Known issues and limitations for DataStage

The following known issues and limitations apply to DataStage.

Known issues
General
Stages
Connectors
Pipelines
Limitations

Known issues

Known issues for general areas:

Flows using the HBase client fail to run

Applies to: 4.8.5 and later

The HBase client has been removed from PX-runtime, so flows using the client will fail to run. Workaround: You can install the H Base client with the following steps:
  1. Log into the cluster with oc.
  2. Get the base client from https://hbase.apache.org/downloads.html. Be sure to follow verification instructions.
    wget https://dlcdn.apache.org/hbase/2.5.8/hbase-2.5.8-bin.tar.gz
  3. Extract the compressed file.
    tar -zxvf hbase-2.5.8-bin.tar.gz
  4. If another H Base client was previously manually added to an instance, clean that client. Skip this step if a client has not been previously added.
    #!/bin/bash
    
    # Update to the desired instance.
    INSTANCE=ds-px-default
    
    POD=$(oc get pods |grep ${INSTANCE} |cut -d" " -f1 |head -n 1)
    echo "Cleaning up HbaseClient for instance ${INSTANCE} via Pod $POD"
    
    # rm client files
    oc exec ${POD} -- rm -fr /px-storage/HbaseClient
    
    # rm sym link
    oc exec ${POD} -- rm -fr /opt/ibm/PXService/HbaseClient
  5. Populate the engine with the extracted client's /lib directory's contents.
    #!/bin/bash
    
    # Update to the desired instance.
    INSTANCE=ds-px-default
    
    PODS=$(oc get pods |grep ${INSTANCE} |cut -d" " -f1)
    POD=$(echo "${PODS}" |head -n 1)
    
    SOURCE=<absolute path to the extracted client>/hbase-2.5.8/lib
    
    oc cp ${SOURCE} ${POD}:px-storage/HbaseClient/
    
    oc delete pod ${PODS}
    
  6. Restart the pods and check to make sure the folder /opt/ibm/PXService/HbaseClient contains the .jar files.
    #!/bin/bash
    # Update to the desired instance.
    INSTANCE=ds-px-default
    POD=$(oc get pods |grep ${INSTANCE} |cut -d" " -f1 |head -n 1)
    oc exec ${POD} -- ls /opt/ibm/PXService/HbaseClient |head -n 5
Flows display status Not Compiled when status should be Unknown

Applies to: 4.8.4 and later

After upgrades, flows display status Not compiled instead of status Unknown, so flows that were compiled before an upgrade may not appear so. Workaround: Status is corrected when the flow is recompiled.

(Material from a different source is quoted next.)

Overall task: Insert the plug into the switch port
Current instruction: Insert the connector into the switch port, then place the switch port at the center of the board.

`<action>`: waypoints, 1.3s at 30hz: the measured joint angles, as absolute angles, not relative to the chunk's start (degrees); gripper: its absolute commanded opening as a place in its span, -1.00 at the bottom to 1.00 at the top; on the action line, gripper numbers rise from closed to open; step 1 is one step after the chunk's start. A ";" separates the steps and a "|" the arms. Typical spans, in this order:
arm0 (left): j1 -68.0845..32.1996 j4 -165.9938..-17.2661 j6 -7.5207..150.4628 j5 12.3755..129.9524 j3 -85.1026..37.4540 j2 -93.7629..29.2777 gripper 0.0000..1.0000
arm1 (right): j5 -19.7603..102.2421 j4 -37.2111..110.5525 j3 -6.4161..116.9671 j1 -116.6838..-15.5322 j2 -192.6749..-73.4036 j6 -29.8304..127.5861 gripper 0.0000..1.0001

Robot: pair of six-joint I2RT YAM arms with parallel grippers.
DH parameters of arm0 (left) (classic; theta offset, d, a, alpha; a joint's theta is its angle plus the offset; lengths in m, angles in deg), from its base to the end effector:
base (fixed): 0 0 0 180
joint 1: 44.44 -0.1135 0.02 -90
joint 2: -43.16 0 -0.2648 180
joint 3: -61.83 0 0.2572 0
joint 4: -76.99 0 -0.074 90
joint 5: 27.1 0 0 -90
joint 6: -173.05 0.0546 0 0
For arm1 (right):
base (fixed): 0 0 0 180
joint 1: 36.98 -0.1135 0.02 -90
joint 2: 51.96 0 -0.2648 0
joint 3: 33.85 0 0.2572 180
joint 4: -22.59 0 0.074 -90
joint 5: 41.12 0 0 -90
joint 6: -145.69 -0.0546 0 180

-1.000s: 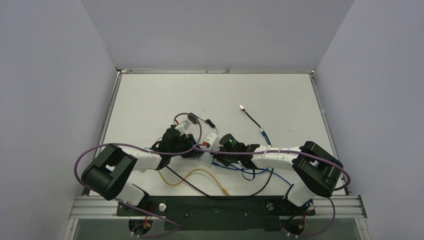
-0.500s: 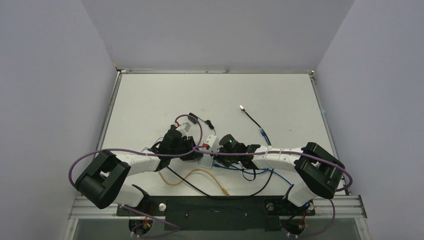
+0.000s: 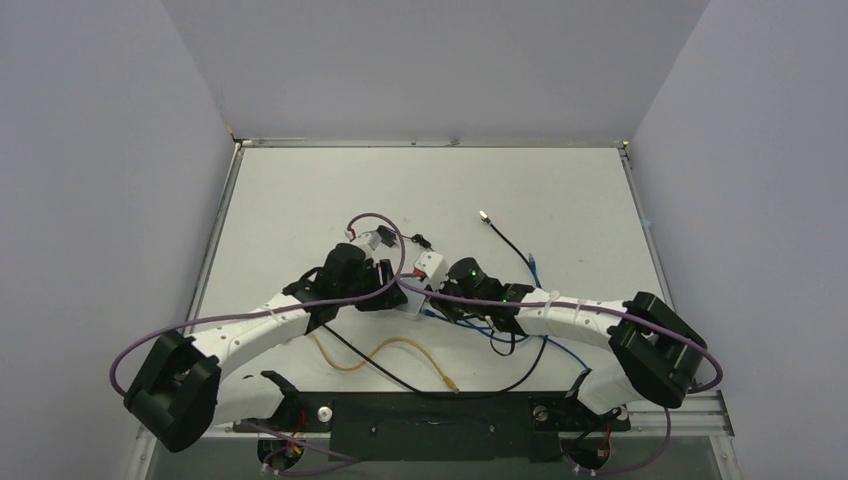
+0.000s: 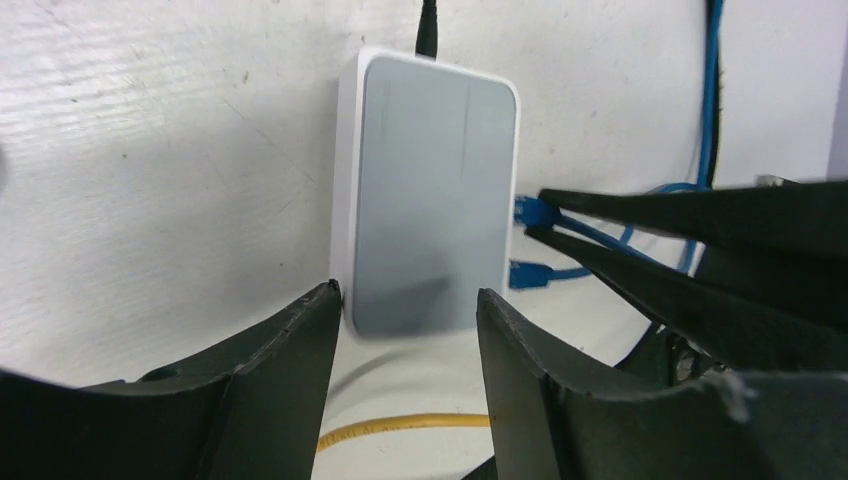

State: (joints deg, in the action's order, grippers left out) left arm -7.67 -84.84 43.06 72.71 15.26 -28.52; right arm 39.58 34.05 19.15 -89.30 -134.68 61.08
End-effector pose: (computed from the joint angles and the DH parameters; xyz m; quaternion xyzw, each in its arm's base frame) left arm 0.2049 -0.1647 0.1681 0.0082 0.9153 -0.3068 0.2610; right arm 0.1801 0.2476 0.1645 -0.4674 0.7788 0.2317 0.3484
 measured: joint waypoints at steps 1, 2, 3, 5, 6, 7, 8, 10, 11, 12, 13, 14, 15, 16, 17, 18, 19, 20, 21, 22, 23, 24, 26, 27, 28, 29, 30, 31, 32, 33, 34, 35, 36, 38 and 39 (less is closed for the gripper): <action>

Match designer sorts records on each page, not across all records

Applies to: 4.8.4 and later

Result records in the Match designer are sorted on a per-page basis, not across all records. Workaround: Set the default page size to a number larger than the number of records.

Jobs may fail with compute pod connection failure after backup and restore

Applies to: 4.8.0 and later

After backup and restore, jobs may fail to run due to connection failure with the compute pods. Workaround: Restart the compute pods.
oc -n ${PROJECT_CPD_INST_OPERANDS} delete pod -l app.kubernetes.io/component=px-compute
Migrated jobs fail if they contain passwords encrypted with iisenc

Applies to: 4.8.0 and later

Passwords encrypted with iisenc are not supported in migrated jobs. Workaround: Change passwords to cleartext.

Data asset displays created time instead of last modified time

Applies to: 4.8.0 and later

Data assets created with sequential file may not update the Last modified field when their metadata is modified. Note that the value of Last modified represents the time when the metadata of the asset was last modified, not the last modified time of the physical file.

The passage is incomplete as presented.